Although there were some reports investigating the effect of antidiabetic agents including DPP-4 inhibitors, there were no confirming answers to draw on whether DPP4 inhibitors could modulate leptin. We could not get further information for other comparisons for modulating leptin levels in T2DM. In the absence of comparative evidence between DPP-4i and other anti-diabetic medications, this meta-analysis added detailed illustration on adipokine of leptin levels. In this pooled analysis, comparisons of DPP-4i therapy and other treatment for type 2 diabetes (with 10 included trials) were performed, providing evidence that DPP-4i treatment was not significantly associated with changing leptin levels in participants from different regions in comparison with placebo.

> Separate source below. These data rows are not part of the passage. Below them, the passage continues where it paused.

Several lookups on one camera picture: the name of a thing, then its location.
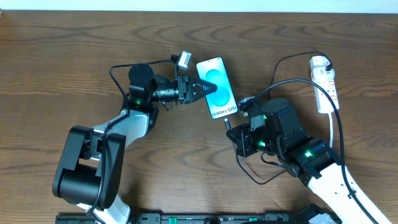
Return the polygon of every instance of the green led light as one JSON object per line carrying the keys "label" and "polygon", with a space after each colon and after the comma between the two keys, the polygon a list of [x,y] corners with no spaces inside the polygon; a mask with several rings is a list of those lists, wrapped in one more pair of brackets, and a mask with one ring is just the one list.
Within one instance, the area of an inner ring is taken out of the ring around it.
{"label": "green led light", "polygon": [[177,224],[177,218],[169,218],[169,224]]}
{"label": "green led light", "polygon": [[307,157],[313,156],[313,154],[310,151],[305,152],[304,155],[307,156]]}

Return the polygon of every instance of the connector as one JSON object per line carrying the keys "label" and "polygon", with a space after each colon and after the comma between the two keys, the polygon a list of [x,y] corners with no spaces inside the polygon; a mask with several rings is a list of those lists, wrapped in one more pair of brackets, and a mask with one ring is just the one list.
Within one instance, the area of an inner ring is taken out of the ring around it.
{"label": "connector", "polygon": [[[320,85],[333,100],[336,108],[339,108],[337,100],[337,92],[335,86],[335,71],[331,69],[327,70],[330,65],[330,61],[324,56],[314,56],[310,60],[311,66],[311,80],[316,84]],[[331,106],[328,98],[317,88],[315,89],[315,98],[317,100],[317,107],[319,113],[332,113],[333,107]]]}
{"label": "connector", "polygon": [[183,51],[180,55],[180,59],[178,60],[178,68],[186,70],[189,65],[189,61],[191,61],[192,54],[187,51]]}
{"label": "connector", "polygon": [[173,63],[177,63],[178,62],[178,55],[172,55],[170,57],[170,61],[172,61]]}
{"label": "connector", "polygon": [[230,130],[230,129],[231,129],[231,125],[230,125],[228,119],[225,118],[225,119],[224,119],[224,122],[225,122],[225,127],[226,127],[226,129],[227,129],[227,130]]}

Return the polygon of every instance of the wooden table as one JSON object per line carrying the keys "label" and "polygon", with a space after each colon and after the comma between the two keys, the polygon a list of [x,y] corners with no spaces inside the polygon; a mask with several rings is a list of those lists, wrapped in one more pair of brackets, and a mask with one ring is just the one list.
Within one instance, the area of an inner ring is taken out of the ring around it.
{"label": "wooden table", "polygon": [[[122,98],[110,66],[168,59],[182,50],[193,53],[193,75],[196,62],[222,56],[238,101],[268,86],[280,58],[326,53],[336,70],[346,163],[370,199],[398,222],[397,37],[397,15],[5,11],[0,222],[53,223],[59,213],[82,212],[51,190],[70,128],[118,114]],[[309,59],[282,63],[276,80],[309,78]],[[174,75],[172,65],[153,68]],[[125,90],[127,71],[115,71]],[[317,113],[312,86],[284,85],[273,96],[288,97],[308,132],[328,141],[328,118]],[[232,126],[247,122],[240,114],[230,119]],[[279,172],[258,154],[244,162],[259,180]],[[288,174],[265,186],[252,182],[205,100],[171,112],[160,108],[155,128],[126,149],[119,194],[165,213],[294,212],[311,202],[327,208]]]}

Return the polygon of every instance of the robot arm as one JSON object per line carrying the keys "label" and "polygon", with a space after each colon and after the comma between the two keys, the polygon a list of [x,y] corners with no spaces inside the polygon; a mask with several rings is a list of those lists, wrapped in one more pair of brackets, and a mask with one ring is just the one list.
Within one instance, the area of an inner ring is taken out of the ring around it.
{"label": "robot arm", "polygon": [[[339,156],[324,140],[307,136],[287,99],[274,99],[260,105],[258,98],[246,98],[239,102],[239,109],[249,118],[249,123],[226,133],[237,145],[239,156],[247,157],[259,151],[277,156],[280,167],[322,198],[343,223],[372,223],[345,186]],[[390,223],[345,169],[349,187],[365,209],[378,223]]]}
{"label": "robot arm", "polygon": [[[155,74],[149,63],[133,65],[130,97],[124,99],[120,115],[92,128],[71,128],[53,181],[54,196],[92,210],[101,222],[127,222],[130,208],[118,196],[124,149],[155,126],[159,110],[152,103],[189,104],[217,89],[204,80],[177,75],[178,68],[188,67],[190,57],[186,51],[172,55],[170,61],[176,64],[172,81]],[[80,159],[97,160],[98,167],[80,164]]]}

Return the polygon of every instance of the power strip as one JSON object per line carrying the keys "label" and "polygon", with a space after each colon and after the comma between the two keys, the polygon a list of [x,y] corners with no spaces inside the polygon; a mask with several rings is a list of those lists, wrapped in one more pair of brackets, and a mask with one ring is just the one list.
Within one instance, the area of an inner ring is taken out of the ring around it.
{"label": "power strip", "polygon": [[[313,82],[320,85],[326,92],[328,92],[330,98],[335,103],[336,108],[339,109],[334,80],[335,71],[333,69],[326,71],[326,66],[329,64],[329,60],[324,56],[312,57],[310,60],[311,79]],[[314,87],[314,89],[318,112],[326,114],[334,112],[328,98],[317,87]]]}

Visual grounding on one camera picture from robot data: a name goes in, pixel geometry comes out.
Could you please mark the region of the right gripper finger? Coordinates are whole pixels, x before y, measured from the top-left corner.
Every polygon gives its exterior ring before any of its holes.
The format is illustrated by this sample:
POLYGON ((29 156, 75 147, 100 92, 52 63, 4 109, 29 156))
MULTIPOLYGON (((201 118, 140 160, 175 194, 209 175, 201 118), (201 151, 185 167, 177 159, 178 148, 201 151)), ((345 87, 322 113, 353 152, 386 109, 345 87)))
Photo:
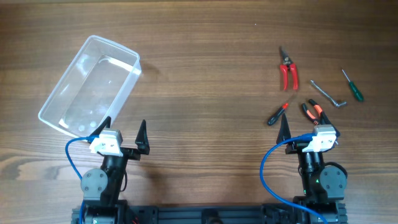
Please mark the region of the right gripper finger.
POLYGON ((329 124, 332 125, 333 128, 336 131, 336 137, 340 137, 340 132, 338 131, 338 129, 332 124, 332 122, 328 119, 327 115, 325 114, 324 111, 322 111, 320 113, 320 124, 329 124))
POLYGON ((283 114, 281 116, 281 124, 280 124, 280 129, 279 129, 276 143, 279 144, 282 141, 286 141, 287 139, 290 139, 290 138, 291 138, 291 133, 290 133, 290 128, 289 128, 289 124, 287 121, 287 117, 285 114, 283 114))

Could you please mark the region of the black red screwdriver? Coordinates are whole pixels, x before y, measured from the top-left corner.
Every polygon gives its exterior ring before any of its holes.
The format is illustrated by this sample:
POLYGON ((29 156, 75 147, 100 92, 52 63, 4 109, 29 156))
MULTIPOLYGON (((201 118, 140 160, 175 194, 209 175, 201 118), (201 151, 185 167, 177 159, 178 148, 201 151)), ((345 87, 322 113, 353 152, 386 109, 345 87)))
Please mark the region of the black red screwdriver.
POLYGON ((296 95, 290 96, 267 120, 267 125, 274 125, 279 118, 285 113, 286 109, 289 107, 289 103, 296 97, 296 95))

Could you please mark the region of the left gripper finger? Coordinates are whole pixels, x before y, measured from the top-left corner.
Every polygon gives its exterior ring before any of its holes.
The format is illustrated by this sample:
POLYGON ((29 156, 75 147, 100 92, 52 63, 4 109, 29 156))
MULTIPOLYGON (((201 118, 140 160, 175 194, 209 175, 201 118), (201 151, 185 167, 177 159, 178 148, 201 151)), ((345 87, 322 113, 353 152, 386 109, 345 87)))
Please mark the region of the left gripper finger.
POLYGON ((88 143, 92 143, 94 138, 96 138, 104 128, 110 128, 111 117, 107 116, 105 120, 88 136, 88 143))
POLYGON ((139 131, 137 133, 135 143, 137 145, 137 150, 139 151, 140 154, 149 155, 150 146, 149 146, 149 140, 147 137, 146 120, 144 120, 144 119, 142 120, 139 131))

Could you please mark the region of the orange black pliers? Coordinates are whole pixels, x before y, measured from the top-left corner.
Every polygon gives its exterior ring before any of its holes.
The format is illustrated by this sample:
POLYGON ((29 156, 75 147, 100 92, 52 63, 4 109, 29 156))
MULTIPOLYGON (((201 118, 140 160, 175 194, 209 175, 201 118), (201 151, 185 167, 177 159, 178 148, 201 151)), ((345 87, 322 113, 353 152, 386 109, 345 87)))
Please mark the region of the orange black pliers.
POLYGON ((308 102, 313 106, 314 110, 317 112, 317 116, 315 116, 307 107, 305 103, 302 104, 302 111, 304 115, 314 124, 314 125, 322 125, 320 124, 320 113, 324 111, 321 106, 314 101, 313 99, 309 99, 308 102))

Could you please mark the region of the green handled screwdriver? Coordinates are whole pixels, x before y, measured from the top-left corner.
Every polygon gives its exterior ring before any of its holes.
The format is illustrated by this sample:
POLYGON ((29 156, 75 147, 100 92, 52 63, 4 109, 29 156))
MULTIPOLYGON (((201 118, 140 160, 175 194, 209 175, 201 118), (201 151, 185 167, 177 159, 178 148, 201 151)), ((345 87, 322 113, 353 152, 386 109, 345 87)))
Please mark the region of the green handled screwdriver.
POLYGON ((364 101, 364 96, 362 95, 362 93, 359 91, 359 89, 357 88, 357 86, 354 84, 354 82, 352 82, 349 77, 347 76, 346 72, 341 69, 341 71, 343 72, 343 75, 345 76, 345 78, 348 81, 348 85, 353 93, 353 96, 355 97, 355 99, 359 102, 363 102, 364 101))

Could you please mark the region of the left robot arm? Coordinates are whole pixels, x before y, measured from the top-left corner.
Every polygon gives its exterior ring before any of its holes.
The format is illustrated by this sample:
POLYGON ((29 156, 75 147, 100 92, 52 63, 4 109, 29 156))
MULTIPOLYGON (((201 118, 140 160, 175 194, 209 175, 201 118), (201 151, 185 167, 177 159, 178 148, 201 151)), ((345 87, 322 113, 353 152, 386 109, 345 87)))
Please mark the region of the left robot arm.
POLYGON ((139 217, 119 194, 127 186, 127 162, 138 161, 150 153, 146 121, 142 120, 135 143, 136 148, 122 147, 121 132, 111 129, 107 117, 89 136, 92 153, 103 156, 100 168, 82 175, 80 187, 83 201, 73 212, 72 223, 139 223, 139 217))

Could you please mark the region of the silver L-shaped wrench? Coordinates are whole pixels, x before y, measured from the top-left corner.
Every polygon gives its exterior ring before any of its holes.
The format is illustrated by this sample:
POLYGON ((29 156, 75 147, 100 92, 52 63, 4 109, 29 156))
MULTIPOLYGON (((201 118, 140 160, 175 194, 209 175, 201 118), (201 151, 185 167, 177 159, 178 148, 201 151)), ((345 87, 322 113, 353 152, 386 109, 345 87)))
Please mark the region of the silver L-shaped wrench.
POLYGON ((320 88, 314 80, 310 80, 311 85, 317 89, 323 96, 325 96, 328 100, 331 101, 331 103, 336 107, 336 108, 341 108, 343 106, 347 105, 346 101, 336 101, 331 95, 329 95, 326 91, 324 91, 322 88, 320 88))

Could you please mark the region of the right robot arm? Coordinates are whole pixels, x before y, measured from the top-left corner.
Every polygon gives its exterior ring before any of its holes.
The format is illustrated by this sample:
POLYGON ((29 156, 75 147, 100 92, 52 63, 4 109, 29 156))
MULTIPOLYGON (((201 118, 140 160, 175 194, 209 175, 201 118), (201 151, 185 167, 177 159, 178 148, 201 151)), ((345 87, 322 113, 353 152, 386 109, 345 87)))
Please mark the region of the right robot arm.
POLYGON ((348 173, 335 162, 325 162, 322 152, 305 152, 308 141, 288 143, 286 154, 298 156, 298 172, 302 179, 304 196, 296 196, 293 203, 322 215, 328 223, 347 223, 345 197, 348 173))

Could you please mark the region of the clear plastic container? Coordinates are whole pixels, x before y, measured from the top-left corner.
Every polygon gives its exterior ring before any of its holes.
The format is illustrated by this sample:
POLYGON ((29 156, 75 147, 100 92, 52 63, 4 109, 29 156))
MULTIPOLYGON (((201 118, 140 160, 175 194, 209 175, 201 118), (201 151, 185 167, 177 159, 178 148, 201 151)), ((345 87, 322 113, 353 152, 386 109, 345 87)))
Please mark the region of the clear plastic container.
POLYGON ((97 35, 87 38, 38 113, 73 138, 114 121, 142 73, 137 52, 97 35))

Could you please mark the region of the red handled snips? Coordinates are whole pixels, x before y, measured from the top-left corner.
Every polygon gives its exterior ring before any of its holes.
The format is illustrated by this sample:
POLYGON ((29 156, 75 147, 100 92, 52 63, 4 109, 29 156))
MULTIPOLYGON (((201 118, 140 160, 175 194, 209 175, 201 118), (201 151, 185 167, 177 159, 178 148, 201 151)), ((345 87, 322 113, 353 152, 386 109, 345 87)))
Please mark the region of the red handled snips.
POLYGON ((280 64, 279 68, 282 73, 283 77, 283 90, 287 90, 289 85, 289 73, 292 74, 293 78, 293 90, 299 89, 299 76, 296 64, 292 61, 289 57, 288 53, 283 49, 282 46, 279 47, 280 56, 282 58, 282 63, 280 64))

This effect of DPP-4i on leptin levels had not been changed by potential variables of treatment duration, age, and baseline HbA1c.
This study is the first meta-analysis demonstrating the effect of DDP-4i on serum leptin concentrations in T2DM. It suggested that DPP-4i did not exert an effect on leptin resistance in T2DM in patients with diabetes and obesity-associated cardiovascular diseases. It also provides insights into the therapeutic implications of obesity-related atherosclerotic disease in humans for the potentially protective effects on leptin sensitivity. Secondly, the pooled results suggest that leptin potentially serves as an effective cardiovascular biomarker in T2DM. Thirdly, subgroup analysis has been performed to explore the effect of therapy duration, diabetes duration, dosage, and age.
This study also has some limitations needed to be disclosed. Firstly, only literatures published in English were searched, which could inevitably generate publication bias and unstable estimates of treatment effects. Secondly, the pooled analysis should be interpreted with consideration for the moderate heterogeneity across identified studies, although measures had been taken to alleviate it by performing the sensitivity analysis and subgroup analysis. Thirdly, the follow-up periods were relatively short, and evaluating the long-term effect of DPP-4i treatment is necessary.